Today the villa is a destination for thousands of tourists especially foreigners from all over the world who come to visit to savor the atmosphere of the famed best selling book “Under the Tuscan Sun” (Under the Tuscan Sun)The villa can be reach by foot with a nice walk starting from the public gardens in Cortona “Parterre” about half an hour on foot for a distance of about 4 Km.
10 Tanella of Pitagora
Descending the hill of Cortona among the olive groves a rare beauty you can visit, the Tanella of Pythagoras a famous monument known to travelers since 1500, the Tanella is a small mound of the Hellenistic period (II if BC.) Consists of a circular base on which you set another drum with blocks juxtaposed. The interior has a short dromos and a small rectangular room covered by a barrel vault. The first news that we have on it is attributable to a visit by G. Vasari in 1566 that looks like the judge the tomb of Archimedes. Since then, visitors have indulged in the building who in recognizing the tomb of Ulysses, the other that of Pythagoras, recalled at the awards greek–style of Hellenistic architecture.
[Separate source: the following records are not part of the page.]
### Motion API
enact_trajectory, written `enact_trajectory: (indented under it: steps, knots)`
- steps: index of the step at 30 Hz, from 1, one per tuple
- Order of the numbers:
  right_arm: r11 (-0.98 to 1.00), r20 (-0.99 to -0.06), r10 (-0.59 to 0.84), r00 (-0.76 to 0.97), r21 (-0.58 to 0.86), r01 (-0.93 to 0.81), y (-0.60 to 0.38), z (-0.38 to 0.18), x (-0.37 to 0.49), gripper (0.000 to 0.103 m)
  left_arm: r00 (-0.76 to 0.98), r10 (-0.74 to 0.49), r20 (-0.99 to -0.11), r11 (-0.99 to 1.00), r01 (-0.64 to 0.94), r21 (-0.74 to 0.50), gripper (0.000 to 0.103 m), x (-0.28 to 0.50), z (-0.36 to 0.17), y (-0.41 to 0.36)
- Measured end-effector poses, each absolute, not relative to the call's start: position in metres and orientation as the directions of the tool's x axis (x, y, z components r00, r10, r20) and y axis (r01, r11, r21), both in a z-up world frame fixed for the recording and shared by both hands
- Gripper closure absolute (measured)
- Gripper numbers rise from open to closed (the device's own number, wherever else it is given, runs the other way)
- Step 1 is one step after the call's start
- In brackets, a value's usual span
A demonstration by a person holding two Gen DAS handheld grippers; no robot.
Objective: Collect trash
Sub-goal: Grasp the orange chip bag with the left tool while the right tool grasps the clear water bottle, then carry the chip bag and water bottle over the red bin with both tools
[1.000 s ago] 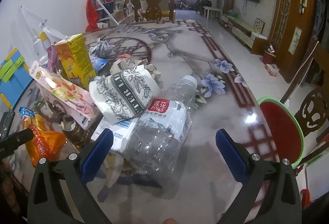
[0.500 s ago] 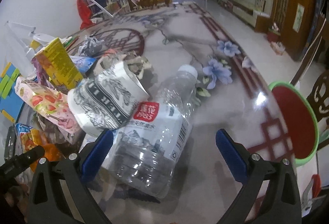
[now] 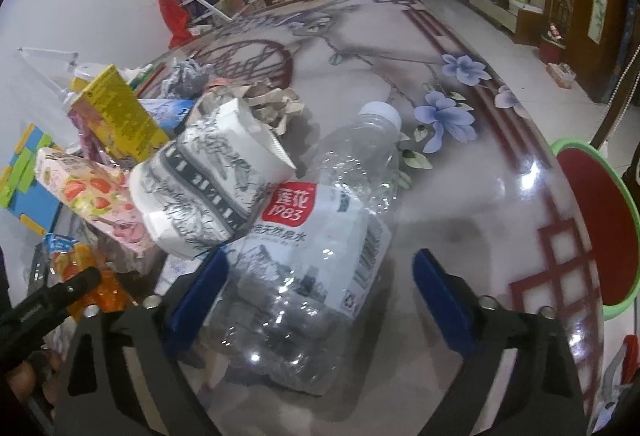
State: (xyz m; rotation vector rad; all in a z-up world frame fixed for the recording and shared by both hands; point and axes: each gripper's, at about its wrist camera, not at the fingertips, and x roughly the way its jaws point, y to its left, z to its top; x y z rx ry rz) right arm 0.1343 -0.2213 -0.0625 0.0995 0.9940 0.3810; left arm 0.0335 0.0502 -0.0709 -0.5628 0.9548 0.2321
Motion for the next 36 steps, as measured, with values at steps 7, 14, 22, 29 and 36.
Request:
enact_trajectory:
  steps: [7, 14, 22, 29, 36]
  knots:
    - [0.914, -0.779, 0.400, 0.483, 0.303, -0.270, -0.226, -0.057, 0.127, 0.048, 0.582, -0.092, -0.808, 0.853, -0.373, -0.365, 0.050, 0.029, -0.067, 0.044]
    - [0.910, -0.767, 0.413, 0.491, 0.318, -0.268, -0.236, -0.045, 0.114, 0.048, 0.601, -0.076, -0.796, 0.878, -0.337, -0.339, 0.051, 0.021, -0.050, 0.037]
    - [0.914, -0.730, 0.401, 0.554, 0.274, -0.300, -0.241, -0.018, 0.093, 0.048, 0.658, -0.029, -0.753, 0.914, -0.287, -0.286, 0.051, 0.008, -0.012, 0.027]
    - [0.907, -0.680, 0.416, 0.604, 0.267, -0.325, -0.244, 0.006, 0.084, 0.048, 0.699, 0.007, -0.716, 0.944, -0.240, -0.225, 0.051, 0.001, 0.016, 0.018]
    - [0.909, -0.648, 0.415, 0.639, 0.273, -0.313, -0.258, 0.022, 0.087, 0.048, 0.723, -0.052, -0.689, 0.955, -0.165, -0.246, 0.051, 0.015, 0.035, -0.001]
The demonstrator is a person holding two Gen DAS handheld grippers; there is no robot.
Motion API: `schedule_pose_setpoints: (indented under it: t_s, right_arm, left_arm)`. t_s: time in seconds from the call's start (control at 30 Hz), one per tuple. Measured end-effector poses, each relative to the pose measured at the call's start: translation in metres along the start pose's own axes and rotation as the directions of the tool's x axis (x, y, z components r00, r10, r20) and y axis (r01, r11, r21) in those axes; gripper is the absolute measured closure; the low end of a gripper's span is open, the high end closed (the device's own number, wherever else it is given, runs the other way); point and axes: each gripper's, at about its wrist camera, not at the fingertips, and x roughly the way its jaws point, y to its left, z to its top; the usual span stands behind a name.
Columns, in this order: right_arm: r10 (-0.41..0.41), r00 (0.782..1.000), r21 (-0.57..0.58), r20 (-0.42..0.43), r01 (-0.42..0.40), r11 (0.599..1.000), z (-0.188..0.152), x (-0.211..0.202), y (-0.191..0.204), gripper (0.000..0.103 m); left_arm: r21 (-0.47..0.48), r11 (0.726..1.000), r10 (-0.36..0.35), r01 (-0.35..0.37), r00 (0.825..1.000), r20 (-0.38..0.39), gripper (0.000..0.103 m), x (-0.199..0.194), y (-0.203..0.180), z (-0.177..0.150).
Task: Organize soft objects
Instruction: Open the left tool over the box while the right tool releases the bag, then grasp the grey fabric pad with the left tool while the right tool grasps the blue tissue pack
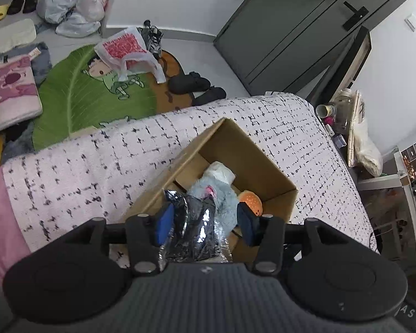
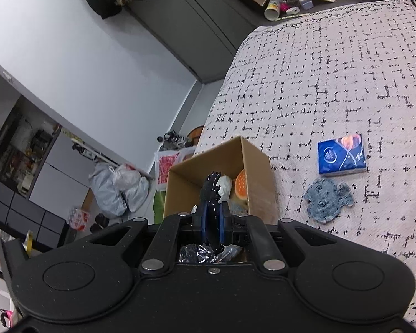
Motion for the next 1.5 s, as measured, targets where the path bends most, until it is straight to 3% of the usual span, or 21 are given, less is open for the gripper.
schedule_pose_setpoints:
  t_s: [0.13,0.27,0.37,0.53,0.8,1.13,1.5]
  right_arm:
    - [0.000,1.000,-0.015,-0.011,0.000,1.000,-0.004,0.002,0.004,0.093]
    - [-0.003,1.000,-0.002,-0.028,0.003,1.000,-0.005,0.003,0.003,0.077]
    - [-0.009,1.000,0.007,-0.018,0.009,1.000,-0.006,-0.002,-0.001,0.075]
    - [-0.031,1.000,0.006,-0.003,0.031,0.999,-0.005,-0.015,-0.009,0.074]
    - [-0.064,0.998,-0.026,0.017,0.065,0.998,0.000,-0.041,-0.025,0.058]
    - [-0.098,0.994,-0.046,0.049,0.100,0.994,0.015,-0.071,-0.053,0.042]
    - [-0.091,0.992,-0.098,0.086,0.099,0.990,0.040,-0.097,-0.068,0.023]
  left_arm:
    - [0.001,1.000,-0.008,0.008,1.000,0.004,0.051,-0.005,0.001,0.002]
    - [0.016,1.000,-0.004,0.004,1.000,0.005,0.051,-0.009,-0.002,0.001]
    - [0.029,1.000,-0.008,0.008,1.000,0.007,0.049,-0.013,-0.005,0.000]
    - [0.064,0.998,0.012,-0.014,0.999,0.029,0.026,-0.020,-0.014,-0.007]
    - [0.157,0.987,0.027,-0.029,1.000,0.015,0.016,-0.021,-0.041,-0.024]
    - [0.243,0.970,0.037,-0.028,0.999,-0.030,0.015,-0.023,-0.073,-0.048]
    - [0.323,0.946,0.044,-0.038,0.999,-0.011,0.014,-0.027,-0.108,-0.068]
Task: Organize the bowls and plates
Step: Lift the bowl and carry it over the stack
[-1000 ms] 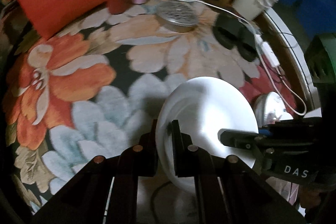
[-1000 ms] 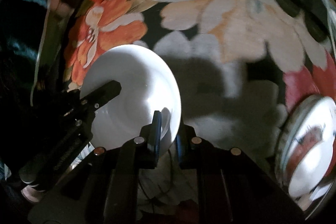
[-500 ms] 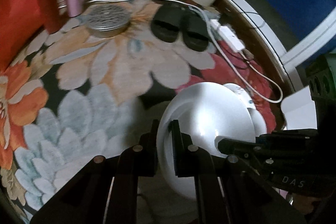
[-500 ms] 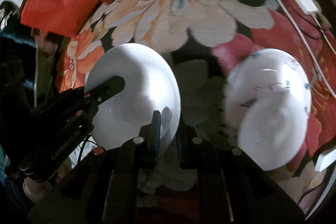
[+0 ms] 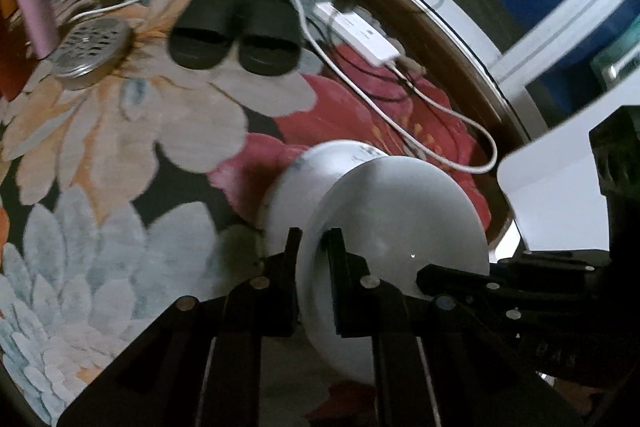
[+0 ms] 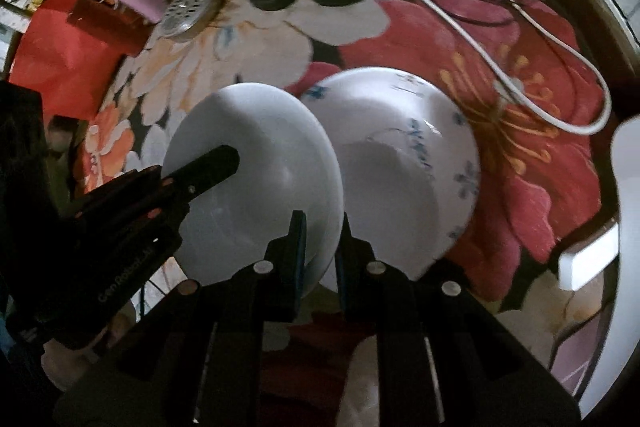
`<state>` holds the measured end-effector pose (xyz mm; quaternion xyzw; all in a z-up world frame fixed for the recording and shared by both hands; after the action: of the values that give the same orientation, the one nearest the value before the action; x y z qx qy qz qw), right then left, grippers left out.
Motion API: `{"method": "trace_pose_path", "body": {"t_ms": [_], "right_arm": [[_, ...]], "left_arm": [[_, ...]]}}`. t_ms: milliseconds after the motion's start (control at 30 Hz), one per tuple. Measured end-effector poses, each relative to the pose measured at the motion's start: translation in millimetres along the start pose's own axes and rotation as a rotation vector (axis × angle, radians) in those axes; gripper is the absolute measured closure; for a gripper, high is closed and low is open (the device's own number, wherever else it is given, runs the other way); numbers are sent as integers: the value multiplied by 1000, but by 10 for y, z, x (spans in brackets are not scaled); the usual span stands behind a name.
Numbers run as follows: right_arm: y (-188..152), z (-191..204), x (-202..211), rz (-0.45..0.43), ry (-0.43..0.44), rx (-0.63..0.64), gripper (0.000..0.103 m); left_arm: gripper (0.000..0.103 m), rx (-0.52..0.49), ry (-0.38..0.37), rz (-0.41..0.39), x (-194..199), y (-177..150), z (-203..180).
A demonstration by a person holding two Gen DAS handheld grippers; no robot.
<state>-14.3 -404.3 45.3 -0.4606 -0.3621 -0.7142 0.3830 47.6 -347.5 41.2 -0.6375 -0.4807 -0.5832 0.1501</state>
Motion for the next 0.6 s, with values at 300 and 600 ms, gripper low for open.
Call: {"method": "trace_pose_path", "body": {"t_ms": [300,600], "right_arm": [[-157,-414,-75,44,-66,-41,89],[-165,-454,-92,35,-112,-13,87]], "left_arm": [[87,-90,8,84,-359,-171,-339],[55,-105,-59,133,-432,-231,-416]]}}
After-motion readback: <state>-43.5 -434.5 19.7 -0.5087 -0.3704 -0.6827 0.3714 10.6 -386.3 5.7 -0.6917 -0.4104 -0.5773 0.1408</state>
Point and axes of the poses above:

The monument underwent progressive deterioration from five nineteenth century, when French troops passing through they have caused a considerable damage. The most recent criticism puts its dating to the second century. C. It was donated to the Accademia Etrusca in 1929 by Mrs. Mary Laparelli Pitti. . The Tanella can be reached by car or by hiking trails.
Bonus Via Jannelli
A taste of the medieval flavor at the vicolo Jannelli (which takes its name from the Jannelli family). The road surmounts from the high rear facade of the church of the Gesù and is one of the most suggestive streets of Cortona, surely the street is the most characteristic of all because the houses that compose it on the north side are the remains of fourteenth-century structures and sixteenth-century wooden projections. The ancient medieval houses are built of stone and brick, while the jambs, the thresholds and the architraves are exclusively in stone. The upper floors of the house project onto the street and are supported by wooden shelves.